[Work task]
Restate the data below word for word, and let no image into your version.

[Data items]
--------
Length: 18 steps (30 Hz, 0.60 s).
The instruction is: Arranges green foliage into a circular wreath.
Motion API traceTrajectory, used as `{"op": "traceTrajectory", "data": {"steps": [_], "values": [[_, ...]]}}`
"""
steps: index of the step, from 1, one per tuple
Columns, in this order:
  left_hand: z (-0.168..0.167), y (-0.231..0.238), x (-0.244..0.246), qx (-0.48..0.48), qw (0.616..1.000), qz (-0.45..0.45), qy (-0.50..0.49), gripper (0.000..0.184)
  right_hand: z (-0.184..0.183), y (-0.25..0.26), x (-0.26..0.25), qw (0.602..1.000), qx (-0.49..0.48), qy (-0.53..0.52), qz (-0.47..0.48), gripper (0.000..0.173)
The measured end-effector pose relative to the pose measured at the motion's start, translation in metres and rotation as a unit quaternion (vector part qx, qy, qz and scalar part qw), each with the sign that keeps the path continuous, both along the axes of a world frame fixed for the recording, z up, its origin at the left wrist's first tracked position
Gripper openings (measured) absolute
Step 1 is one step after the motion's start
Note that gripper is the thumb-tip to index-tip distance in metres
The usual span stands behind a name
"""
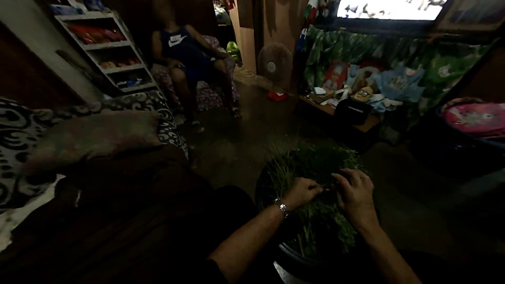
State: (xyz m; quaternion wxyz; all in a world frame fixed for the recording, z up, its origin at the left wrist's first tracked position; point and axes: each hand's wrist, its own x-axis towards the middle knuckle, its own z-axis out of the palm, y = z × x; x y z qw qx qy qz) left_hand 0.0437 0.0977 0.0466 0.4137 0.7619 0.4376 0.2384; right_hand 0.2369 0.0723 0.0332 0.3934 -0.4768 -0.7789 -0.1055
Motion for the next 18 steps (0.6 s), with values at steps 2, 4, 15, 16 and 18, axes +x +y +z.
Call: {"op": "traceTrajectory", "data": {"steps": [2, 4, 15, 16, 18], "values": [[0.000, 0.000, 0.002, -0.048, 0.998, 0.014, -0.036, 0.029, 0.002, -0.003, -0.006, 0.999, 0.032, 0.025, 0.003, 0.021], [-0.001, -0.003, 0.004, -0.069, 0.994, 0.013, -0.080, 0.024, 0.001, -0.007, -0.011, 0.999, -0.002, 0.032, 0.021, 0.023], [0.005, -0.010, 0.006, -0.162, 0.968, 0.026, -0.190, 0.023, 0.002, -0.010, -0.009, 0.960, -0.213, 0.172, 0.056, 0.017], [0.006, -0.010, 0.006, -0.157, 0.969, 0.028, -0.188, 0.023, 0.003, -0.009, -0.009, 0.964, -0.203, 0.160, 0.059, 0.017], [0.005, -0.012, 0.007, -0.151, 0.965, 0.050, -0.209, 0.022, 0.003, -0.010, -0.009, 0.976, -0.169, 0.120, 0.061, 0.018]]}}
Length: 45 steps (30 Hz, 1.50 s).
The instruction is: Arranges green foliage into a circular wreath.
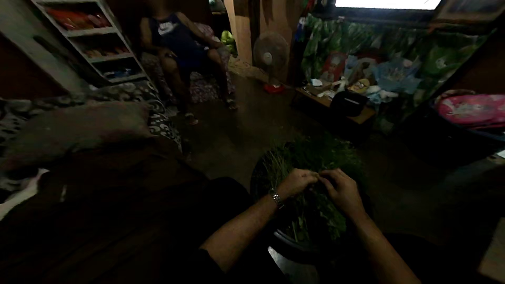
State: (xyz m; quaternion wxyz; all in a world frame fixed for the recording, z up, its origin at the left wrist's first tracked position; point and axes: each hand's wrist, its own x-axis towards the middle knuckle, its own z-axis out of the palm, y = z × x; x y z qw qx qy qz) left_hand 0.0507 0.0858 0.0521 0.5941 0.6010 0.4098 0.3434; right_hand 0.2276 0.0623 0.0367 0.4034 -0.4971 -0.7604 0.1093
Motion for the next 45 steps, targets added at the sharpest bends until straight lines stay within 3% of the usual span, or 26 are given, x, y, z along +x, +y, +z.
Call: {"op": "traceTrajectory", "data": {"steps": [6, 13, 22, 32, 36, 38, 42, 45], "values": [[-0.001, 0.001, 0.009, -0.044, 0.997, 0.062, -0.003, 0.023, -0.006, -0.003, -0.011, 0.999, 0.027, -0.019, -0.020, 0.019], [-0.015, 0.001, 0.010, -0.036, 0.993, 0.087, -0.070, 0.018, -0.004, -0.004, -0.014, 0.992, -0.064, 0.109, -0.009, 0.018], [-0.015, 0.000, 0.012, -0.027, 0.995, 0.084, -0.053, 0.011, 0.018, -0.008, -0.005, 0.985, -0.143, 0.090, -0.027, 0.012], [-0.007, 0.006, 0.009, -0.065, 0.991, 0.108, -0.041, 0.011, 0.021, -0.006, 0.012, 0.989, -0.113, 0.087, -0.045, 0.008], [-0.006, 0.012, 0.000, -0.065, 0.991, 0.115, -0.019, 0.011, 0.021, 0.001, 0.030, 0.996, 0.009, 0.050, -0.077, 0.009], [-0.006, 0.008, 0.001, -0.055, 0.995, 0.087, -0.010, 0.011, 0.017, 0.007, 0.032, 0.996, 0.055, 0.013, -0.070, 0.018], [-0.009, 0.004, 0.006, -0.054, 0.997, 0.048, 0.009, 0.011, 0.010, 0.010, 0.025, 0.999, 0.010, 0.019, -0.034, 0.033], [-0.010, 0.003, 0.008, -0.053, 0.998, 0.034, 0.003, 0.011, 0.008, 0.010, 0.021, 0.997, -0.043, 0.063, -0.011, 0.031]]}}
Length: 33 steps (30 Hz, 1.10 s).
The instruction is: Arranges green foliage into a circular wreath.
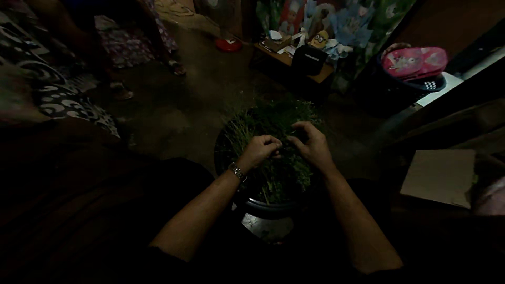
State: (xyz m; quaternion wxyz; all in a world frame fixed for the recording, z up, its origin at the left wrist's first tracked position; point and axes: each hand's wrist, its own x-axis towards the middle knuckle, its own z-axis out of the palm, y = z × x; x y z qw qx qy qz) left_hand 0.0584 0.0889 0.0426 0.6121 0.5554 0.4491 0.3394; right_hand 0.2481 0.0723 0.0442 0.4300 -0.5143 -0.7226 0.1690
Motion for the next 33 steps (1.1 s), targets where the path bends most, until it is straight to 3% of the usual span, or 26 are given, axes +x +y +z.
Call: {"op": "traceTrajectory", "data": {"steps": [6, 11, 24, 29, 33], "values": [[-0.006, -0.001, 0.000, 0.033, 0.999, -0.021, -0.021, 0.016, 0.000, -0.007, -0.011, 1.000, -0.012, -0.016, -0.003, 0.013], [-0.005, 0.000, 0.003, 0.039, 0.999, 0.014, -0.013, 0.013, -0.002, -0.009, -0.018, 1.000, 0.005, -0.029, 0.008, 0.011], [0.010, 0.003, -0.001, 0.010, 0.998, 0.015, 0.063, 0.010, 0.013, -0.015, -0.013, 0.996, -0.090, -0.008, -0.008, 0.008], [0.015, 0.012, -0.018, 0.071, 0.984, -0.001, 0.163, 0.016, 0.021, -0.013, 0.011, 0.997, -0.060, -0.017, -0.046, 0.010], [0.013, 0.010, -0.022, 0.115, 0.967, -0.065, 0.216, 0.016, 0.014, -0.001, 0.018, 0.988, 0.044, -0.142, -0.031, 0.032]]}}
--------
[Answer to this exercise]
Length: 18 steps (30 Hz, 0.60 s).
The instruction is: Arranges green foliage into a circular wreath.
Motion API traceTrajectory, used as `{"op": "traceTrajectory", "data": {"steps": [_], "values": [[_, ...]]}}`
"""
steps: index of the step, from 1, one per tuple
Columns, in this order:
  left_hand: z (-0.168..0.167), y (-0.231..0.238), x (-0.244..0.246), qx (-0.48..0.48), qw (0.616..1.000), qz (-0.45..0.45), qy (-0.50..0.49), gripper (0.000..0.184)
  right_hand: z (-0.184..0.183), y (-0.25..0.26), x (-0.26..0.25), qw (0.602..1.000), qx (-0.49..0.48), qy (-0.53..0.52), qz (-0.47..0.48), gripper (0.000..0.173)
The measured end-effector pose relative to the pose measured at the motion's start, translation in metres and rotation as a unit quaternion (vector part qx, qy, qz and scalar part qw), each with the sign that keeps the path continuous, both along the axes of a world frame fixed for the recording, z up, its origin at the left wrist's first tracked position
Gripper openings (measured) absolute
Step 1 is one step after the motion's start
Note that gripper is the thumb-tip to index-tip distance in metres
The usual span stands behind a name
"""
State: (xyz m; quaternion wxyz; all in a world frame fixed for the recording, z up, its origin at the left wrist's first tracked position; point and axes: each hand's wrist, its own x-axis towards the middle knuckle, its own z-axis out of the palm, y = z × x; x y z qw qx qy qz) left_hand 0.0437 0.0977 0.0466 0.4137 0.7619 0.4376 0.2384; right_hand 0.2369 0.0723 0.0332 0.3934 -0.4768 -0.7789 -0.1055
Motion for the next 18 steps (0.6 s), with values at steps 2, 4, 15, 16 and 18, axes +x +y +z.
Call: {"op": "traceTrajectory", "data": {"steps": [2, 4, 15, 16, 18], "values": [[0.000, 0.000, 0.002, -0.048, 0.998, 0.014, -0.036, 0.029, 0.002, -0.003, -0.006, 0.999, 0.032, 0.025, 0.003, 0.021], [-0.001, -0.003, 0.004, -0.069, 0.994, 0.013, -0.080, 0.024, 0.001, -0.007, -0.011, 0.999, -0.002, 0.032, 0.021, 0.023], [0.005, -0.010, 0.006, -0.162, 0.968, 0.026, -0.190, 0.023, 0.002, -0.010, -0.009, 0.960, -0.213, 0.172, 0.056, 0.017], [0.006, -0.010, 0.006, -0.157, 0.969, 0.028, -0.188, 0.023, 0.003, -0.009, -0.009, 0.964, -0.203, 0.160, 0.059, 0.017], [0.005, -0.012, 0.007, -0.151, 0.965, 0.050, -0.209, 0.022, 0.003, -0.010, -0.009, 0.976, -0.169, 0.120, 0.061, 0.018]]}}
Length: 45 steps (30 Hz, 1.50 s).
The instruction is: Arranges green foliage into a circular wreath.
State: (xyz m; quaternion wxyz; all in a world frame fixed for the recording, z up, its origin at the left wrist's first tracked position; point and axes: each hand's wrist, its own x-axis towards the middle knuckle, its own z-axis out of the palm, y = z × x; x y z qw qx qy qz) left_hand 0.0507 0.0858 0.0521 0.5941 0.6010 0.4098 0.3434; right_hand 0.2276 0.0623 0.0367 0.4034 -0.4971 -0.7604 0.1093
Motion for the next 45 steps, targets added at the sharpest bends until straight lines stay within 3% of the usual span, or 26 are given, x, y, z along +x, +y, +z.
Call: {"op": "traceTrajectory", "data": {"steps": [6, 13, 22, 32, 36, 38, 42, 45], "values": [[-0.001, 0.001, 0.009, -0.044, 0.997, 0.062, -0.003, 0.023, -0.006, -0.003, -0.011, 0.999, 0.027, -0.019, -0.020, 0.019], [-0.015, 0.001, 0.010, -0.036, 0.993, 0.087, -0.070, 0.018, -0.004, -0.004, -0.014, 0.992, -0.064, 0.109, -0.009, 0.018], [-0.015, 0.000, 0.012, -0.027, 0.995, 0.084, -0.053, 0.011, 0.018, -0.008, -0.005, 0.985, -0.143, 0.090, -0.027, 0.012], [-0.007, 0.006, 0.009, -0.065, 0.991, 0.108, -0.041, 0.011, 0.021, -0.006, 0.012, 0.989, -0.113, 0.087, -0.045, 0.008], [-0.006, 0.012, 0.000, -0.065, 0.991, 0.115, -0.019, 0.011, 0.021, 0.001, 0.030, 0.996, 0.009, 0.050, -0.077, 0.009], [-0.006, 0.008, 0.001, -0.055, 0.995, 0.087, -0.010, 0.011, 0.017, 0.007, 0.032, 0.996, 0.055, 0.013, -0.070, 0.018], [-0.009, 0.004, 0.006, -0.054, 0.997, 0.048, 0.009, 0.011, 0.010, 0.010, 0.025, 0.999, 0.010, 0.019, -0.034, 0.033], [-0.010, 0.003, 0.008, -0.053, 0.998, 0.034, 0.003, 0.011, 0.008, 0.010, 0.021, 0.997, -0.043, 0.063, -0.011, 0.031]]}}
Length: 33 steps (30 Hz, 1.10 s).
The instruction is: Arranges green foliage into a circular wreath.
State: (xyz m; quaternion wxyz; all in a world frame fixed for the recording, z up, its origin at the left wrist's first tracked position; point and axes: each hand's wrist, its own x-axis towards the middle knuckle, its own z-axis out of the palm, y = z × x; x y z qw qx qy qz) left_hand 0.0584 0.0889 0.0426 0.6121 0.5554 0.4491 0.3394; right_hand 0.2481 0.0723 0.0442 0.4300 -0.5143 -0.7226 0.1690
Motion for the next 33 steps (1.1 s), targets where the path bends most, until it is straight to 3% of the usual span, or 26 are given, axes +x +y +z.
Call: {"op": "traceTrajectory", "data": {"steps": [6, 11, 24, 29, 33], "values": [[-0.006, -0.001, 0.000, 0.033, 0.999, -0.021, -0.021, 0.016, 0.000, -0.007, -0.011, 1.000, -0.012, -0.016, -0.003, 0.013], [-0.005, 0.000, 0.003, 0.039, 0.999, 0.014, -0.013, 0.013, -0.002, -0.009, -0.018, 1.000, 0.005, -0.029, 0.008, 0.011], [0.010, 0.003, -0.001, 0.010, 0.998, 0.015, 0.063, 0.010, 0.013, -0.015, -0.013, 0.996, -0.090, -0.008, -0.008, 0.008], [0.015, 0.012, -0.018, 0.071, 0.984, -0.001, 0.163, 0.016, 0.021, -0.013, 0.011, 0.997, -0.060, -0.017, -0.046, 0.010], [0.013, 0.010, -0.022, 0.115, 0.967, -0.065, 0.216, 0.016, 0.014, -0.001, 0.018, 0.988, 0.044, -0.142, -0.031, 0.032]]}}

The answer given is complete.